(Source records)
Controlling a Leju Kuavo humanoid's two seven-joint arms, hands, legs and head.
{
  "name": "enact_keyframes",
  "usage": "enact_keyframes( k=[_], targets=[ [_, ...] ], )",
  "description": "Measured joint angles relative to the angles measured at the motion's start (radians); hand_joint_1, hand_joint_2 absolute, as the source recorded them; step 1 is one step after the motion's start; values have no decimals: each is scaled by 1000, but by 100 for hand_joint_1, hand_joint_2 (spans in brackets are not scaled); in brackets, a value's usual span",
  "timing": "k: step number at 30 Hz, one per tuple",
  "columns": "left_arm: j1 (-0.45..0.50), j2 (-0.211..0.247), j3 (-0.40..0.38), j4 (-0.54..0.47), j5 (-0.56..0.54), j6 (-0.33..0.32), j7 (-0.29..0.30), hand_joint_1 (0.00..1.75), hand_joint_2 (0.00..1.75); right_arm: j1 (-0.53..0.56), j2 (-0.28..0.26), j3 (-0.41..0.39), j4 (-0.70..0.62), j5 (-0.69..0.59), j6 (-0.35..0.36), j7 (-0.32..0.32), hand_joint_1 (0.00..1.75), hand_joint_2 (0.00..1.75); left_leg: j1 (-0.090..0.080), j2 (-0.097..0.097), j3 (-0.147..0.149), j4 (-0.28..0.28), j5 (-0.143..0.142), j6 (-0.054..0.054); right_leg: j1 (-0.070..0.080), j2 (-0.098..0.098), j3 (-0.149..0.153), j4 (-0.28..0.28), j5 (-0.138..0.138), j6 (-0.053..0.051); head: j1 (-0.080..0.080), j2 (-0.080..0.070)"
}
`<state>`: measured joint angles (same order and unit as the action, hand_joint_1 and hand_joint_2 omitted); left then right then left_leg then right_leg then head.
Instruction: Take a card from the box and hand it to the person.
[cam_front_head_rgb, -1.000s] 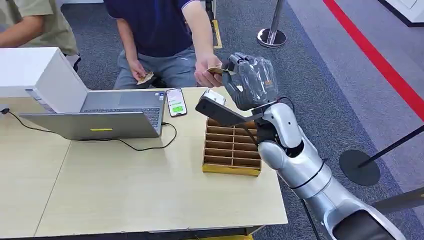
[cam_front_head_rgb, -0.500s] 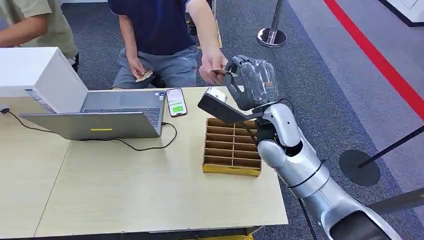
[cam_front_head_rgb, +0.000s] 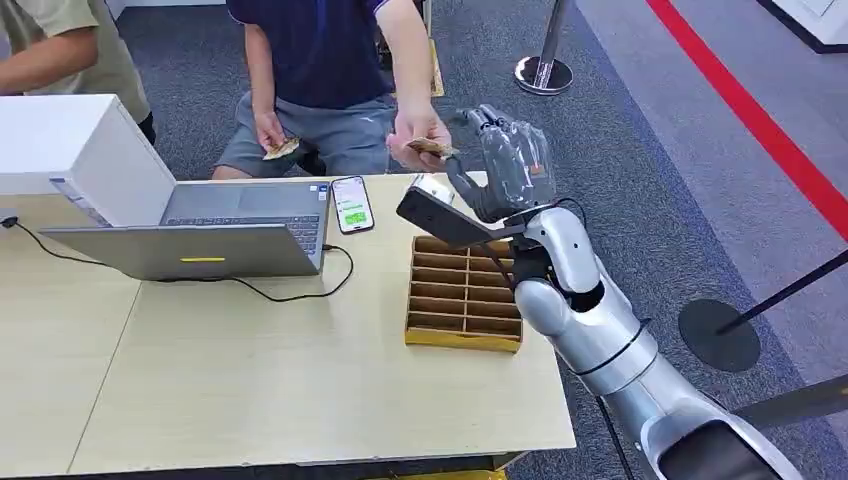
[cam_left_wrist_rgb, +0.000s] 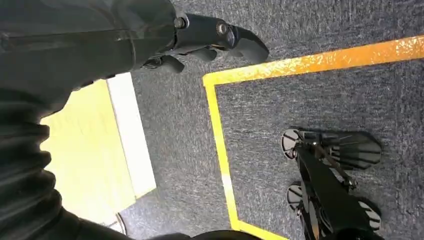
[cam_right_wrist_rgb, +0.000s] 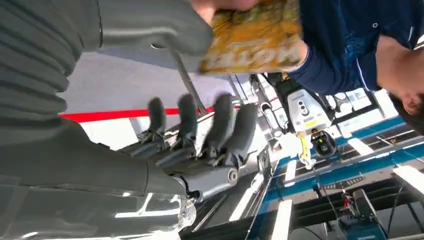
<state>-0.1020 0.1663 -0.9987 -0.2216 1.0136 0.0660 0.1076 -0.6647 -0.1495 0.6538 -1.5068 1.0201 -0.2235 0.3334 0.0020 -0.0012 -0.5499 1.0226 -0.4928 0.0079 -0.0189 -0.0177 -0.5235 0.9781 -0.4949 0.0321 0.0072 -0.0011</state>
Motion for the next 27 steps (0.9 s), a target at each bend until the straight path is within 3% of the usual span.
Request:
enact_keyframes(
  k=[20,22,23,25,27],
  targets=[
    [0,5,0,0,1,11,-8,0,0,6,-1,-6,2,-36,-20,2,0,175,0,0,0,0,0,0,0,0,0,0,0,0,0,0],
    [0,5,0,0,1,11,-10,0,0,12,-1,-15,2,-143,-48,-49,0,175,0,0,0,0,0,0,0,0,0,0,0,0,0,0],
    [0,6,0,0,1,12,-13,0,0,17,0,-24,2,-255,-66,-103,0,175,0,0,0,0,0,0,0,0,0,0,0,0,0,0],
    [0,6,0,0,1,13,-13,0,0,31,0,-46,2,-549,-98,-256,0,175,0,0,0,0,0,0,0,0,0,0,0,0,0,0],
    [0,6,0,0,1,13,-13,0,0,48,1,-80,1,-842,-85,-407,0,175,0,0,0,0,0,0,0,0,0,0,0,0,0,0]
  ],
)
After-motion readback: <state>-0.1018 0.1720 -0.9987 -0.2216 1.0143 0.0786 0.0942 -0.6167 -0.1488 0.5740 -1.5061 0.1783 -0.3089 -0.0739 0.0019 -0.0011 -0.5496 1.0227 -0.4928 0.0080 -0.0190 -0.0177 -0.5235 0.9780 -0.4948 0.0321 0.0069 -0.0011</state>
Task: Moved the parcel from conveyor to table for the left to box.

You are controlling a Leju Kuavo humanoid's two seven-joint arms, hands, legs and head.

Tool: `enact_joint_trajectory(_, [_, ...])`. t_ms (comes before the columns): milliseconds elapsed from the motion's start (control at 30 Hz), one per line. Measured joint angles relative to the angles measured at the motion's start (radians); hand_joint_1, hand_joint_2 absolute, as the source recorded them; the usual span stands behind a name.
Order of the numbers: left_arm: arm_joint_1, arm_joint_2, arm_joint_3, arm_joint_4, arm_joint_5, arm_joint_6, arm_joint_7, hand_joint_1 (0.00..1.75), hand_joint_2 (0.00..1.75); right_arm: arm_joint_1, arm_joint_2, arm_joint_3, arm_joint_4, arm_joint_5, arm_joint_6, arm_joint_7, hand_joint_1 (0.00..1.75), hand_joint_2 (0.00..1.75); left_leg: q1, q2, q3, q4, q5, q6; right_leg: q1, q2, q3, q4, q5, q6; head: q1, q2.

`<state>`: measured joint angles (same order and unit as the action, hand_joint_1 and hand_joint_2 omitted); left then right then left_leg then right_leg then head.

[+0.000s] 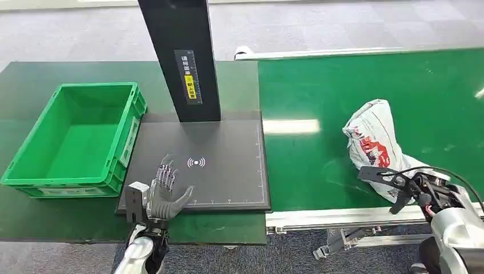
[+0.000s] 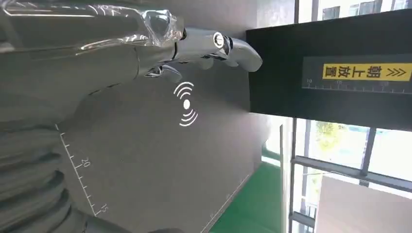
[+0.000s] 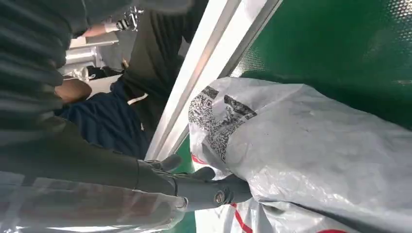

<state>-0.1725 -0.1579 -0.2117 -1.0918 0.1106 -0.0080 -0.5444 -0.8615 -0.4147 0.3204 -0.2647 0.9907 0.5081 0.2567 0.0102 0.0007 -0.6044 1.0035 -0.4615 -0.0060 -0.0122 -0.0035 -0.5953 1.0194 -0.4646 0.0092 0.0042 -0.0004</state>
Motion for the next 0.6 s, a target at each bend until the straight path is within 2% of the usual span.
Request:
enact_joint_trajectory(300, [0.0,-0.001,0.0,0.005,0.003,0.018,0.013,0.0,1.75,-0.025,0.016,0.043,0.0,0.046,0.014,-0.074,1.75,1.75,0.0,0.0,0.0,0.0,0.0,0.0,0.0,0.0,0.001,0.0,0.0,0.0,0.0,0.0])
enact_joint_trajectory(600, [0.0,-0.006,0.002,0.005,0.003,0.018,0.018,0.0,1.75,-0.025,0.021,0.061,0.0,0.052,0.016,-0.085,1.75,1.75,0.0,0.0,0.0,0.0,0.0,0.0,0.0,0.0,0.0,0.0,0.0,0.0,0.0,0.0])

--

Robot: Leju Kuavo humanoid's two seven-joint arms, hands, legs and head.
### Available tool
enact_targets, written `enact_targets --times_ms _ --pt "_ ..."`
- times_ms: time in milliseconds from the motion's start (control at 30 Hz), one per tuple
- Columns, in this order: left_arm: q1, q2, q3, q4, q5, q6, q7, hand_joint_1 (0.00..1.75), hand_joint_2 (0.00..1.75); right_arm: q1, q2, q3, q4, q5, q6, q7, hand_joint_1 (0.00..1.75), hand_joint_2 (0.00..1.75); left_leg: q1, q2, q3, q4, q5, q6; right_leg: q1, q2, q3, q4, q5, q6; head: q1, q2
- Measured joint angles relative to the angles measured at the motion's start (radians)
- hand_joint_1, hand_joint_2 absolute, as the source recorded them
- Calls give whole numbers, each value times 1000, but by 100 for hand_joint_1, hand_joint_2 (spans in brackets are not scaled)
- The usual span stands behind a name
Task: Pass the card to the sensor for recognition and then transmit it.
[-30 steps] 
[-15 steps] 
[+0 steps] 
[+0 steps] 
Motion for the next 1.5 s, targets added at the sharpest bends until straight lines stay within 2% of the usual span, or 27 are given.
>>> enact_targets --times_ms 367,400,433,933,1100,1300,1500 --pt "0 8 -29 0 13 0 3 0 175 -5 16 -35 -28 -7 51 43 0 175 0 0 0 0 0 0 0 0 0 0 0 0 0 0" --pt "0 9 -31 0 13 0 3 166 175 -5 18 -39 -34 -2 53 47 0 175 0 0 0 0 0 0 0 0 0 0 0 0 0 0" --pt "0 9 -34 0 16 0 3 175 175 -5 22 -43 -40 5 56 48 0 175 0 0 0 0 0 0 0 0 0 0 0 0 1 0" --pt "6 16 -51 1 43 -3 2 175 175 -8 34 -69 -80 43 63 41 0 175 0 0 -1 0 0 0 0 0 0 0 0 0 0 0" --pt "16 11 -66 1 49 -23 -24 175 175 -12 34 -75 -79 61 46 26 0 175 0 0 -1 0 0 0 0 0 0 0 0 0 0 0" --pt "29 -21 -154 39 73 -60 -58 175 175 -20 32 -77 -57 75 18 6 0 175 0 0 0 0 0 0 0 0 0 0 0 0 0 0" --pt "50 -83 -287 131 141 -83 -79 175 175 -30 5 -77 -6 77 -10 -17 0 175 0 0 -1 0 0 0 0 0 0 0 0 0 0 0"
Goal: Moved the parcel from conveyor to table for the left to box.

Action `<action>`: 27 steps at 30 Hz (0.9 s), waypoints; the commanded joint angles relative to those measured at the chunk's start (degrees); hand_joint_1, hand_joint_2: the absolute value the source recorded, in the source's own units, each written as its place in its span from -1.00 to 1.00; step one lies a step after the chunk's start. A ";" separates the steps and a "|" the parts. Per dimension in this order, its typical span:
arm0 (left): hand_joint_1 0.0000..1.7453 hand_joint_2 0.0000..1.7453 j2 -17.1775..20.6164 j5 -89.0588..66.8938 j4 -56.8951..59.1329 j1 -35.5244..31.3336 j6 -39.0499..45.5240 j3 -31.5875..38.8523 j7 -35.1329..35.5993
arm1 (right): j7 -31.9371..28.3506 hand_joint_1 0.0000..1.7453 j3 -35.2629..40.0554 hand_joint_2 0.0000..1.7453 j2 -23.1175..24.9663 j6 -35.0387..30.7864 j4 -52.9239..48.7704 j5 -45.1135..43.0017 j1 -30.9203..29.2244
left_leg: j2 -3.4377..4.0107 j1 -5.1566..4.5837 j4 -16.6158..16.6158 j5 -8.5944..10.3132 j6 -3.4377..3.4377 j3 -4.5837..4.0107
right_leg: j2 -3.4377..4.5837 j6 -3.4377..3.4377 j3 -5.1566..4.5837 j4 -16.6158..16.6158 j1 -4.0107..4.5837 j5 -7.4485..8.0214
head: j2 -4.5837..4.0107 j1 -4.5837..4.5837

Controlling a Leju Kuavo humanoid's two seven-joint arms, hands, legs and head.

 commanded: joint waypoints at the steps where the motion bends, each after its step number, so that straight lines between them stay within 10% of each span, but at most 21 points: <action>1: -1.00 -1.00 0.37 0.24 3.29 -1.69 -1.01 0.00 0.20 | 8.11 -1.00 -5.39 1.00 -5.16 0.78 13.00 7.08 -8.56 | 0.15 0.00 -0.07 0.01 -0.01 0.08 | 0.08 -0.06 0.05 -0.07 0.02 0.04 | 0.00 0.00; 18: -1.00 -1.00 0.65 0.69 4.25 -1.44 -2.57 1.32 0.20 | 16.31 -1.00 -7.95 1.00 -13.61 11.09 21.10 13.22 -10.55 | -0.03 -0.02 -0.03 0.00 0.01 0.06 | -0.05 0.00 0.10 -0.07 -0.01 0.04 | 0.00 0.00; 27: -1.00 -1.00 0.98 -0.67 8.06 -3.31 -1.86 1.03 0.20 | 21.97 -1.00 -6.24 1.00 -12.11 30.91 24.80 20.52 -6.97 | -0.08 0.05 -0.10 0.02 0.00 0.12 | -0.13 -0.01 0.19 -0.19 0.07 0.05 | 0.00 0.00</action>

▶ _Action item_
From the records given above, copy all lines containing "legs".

▶ _Answer to the problem_
Controlling a Leju Kuavo humanoid's two seven-joint arms, hands, legs and head.
You are controlling a Leju Kuavo humanoid's two seven-joint arms, hands, legs and head.
Robot: Leju Kuavo humanoid's two seven-joint arms, hands, legs and head.
Controlling a Leju Kuavo humanoid's two seven-joint arms, hands, legs and head.

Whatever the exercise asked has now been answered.